Her kim bu ayda sünnet namaz kılarsa, yüce Allah onun hakkında ateşten beraatı -uzak olmayı- yazar. Her kim bu ayda bir farizeyi yerine getirirse diğer aylarda yapılan yetmiş farizenin sevabı verilir ona. Her kim bu ayda bana fazla salavat getirirse, yüce Allah kıyamette onun salih amellerinin terazisini ağırlaştırır ve her kim bu ayda Kur'ân-ı Kerim'den bir ayet okursa diğer aylarda yapılan bir Kur'ân hatmi sevabı verilir ona." "Ey İnsanlar! Bu ayda cennetin kapıları açılmıştır.Allah'tan o kapıları sizin yüzünüze kapatmamasını isteyin; (bu ayda) cehennemin kapıları kapanmıştır; Allah'tan, o kapıları (sizin yüzünüze) açmamasını isteyin, bu ayda şeytanlar bağlanmıştır;

Allah'tan onları size musallat etmemesini isteyin."Hz. Ali (a.s) devamında şunları da ekliyor sözlerine: "Ben, 'Ya Resulullah! Bu ayda en iyi amel nedir?' diye sorunca, Resulullah (s.a.a), 'Ya Ebu'l-Hasan! Bu ayda en iyi amel takva ve Allah'ın haramlarından kaçınmaktır.' diye buyurdu ve ağlamaya başladı. "Ya Resulullah niçin ağlıyorsunuz?" diye sorduğumda ise şöyle buyurdu: "Ya Ali, bu ayda sana karşı yapmayı helal bildikleri şey için ağlıyorum.Rabbine namaz kılarken geçmiş ve geleceklerin en kötüsü; Semud kavminin devesini yaralayanın kardeşinin sana doğru gelip kılıçla seni vurarak sakalını kana boyadığını görür gibiyim."

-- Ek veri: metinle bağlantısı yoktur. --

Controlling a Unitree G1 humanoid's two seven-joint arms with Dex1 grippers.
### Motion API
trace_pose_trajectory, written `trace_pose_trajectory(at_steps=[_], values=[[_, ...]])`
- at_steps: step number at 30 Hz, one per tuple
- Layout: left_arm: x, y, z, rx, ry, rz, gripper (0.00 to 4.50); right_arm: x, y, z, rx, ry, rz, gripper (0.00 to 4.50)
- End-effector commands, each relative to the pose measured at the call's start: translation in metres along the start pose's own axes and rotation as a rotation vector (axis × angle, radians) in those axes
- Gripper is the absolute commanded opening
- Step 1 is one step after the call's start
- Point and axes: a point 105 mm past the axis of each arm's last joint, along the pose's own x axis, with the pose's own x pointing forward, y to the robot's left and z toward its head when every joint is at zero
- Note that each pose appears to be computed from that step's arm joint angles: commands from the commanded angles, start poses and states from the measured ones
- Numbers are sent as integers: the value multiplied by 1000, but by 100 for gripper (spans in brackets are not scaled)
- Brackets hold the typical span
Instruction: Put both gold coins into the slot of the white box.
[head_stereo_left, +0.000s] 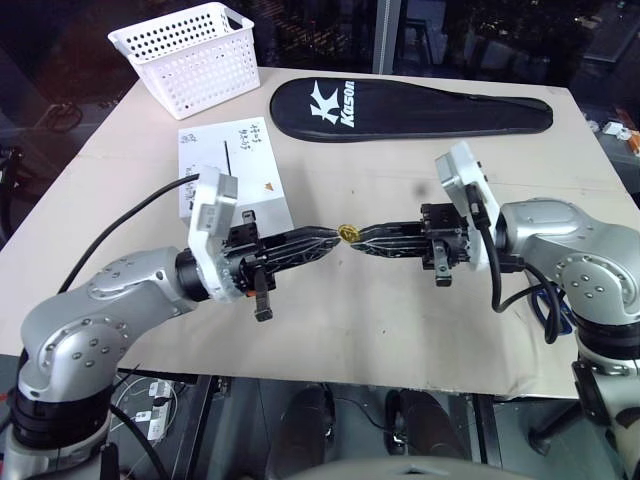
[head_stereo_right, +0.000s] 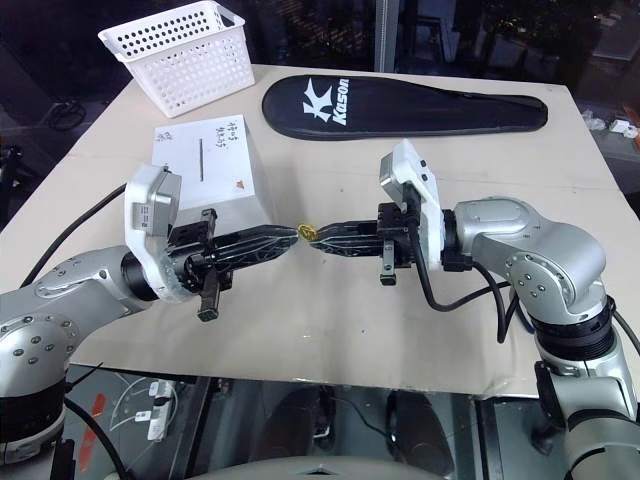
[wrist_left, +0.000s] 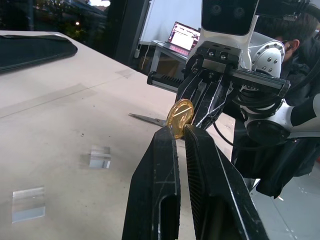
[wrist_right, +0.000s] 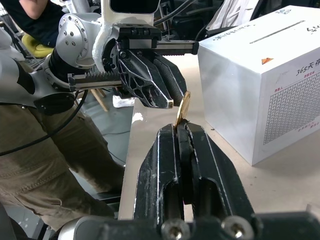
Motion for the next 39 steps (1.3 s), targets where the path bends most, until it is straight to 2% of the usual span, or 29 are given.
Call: trace_pose_trajectory(at_steps=[1,14,21,39], values=[[1,-4,6,37,-13,-6,33,4,15,8,-50,-14,73,0],[-1,-7,7,30,-13,-19,33,2,15,0,-44,-9,65,0],[3,-15,2,7,-1,-67,33,2,14,0,-48,-12,70,0],[2,-17,-7,25,38,-94,33,2,17,2,-56,-18,90,0]])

"Ben: Ya Resulullah, bu dinimin salim kalmasından mıdır?" diye sorunca Resulullah (s.a.a); "Evet bu, dininin salim kalmasındandır." cevabını vererek şöyle buyurdu: "Ya Ali! Kim seni öldürürse beni öldürmüş olur, kim sana buğzederse, bana buğzetmiş olur, kim sana küfrederse bana küfretmiştir.Çünkü sen gerçekten de kendi nefsim gibi bendensin, ruhun benim ruhumdur, ahlâkın benim ahlakımdır.

Doğrusu yüce ve ulu Allah beni ve seni bir (anda) yarattı, beni ve seni seçti, beni nübüvvete, seni de imamete seçti. Kim senin imametini inkâr ederse, benim nübüvvetimi inkâr etmiş olur.

Ya Ali! Sen benim vâsim, çocuklarımın "Hasan ve Hüseyin'in" babası, kızım Fatımanın kocasısın, hayatımda ve ölümümden sonra ümmetime halifemsin. Buyruğun benim buyruğum, yasağın benim yasağımdır, beni nübüvvetle gönderene ve yaratılmışların en hayırlısı kılana andolsun ki hiç şüphesiz sen, Allah'ın yarattıkları üzerine hücceti, sırrının emini ve kulları üzerine halifesin."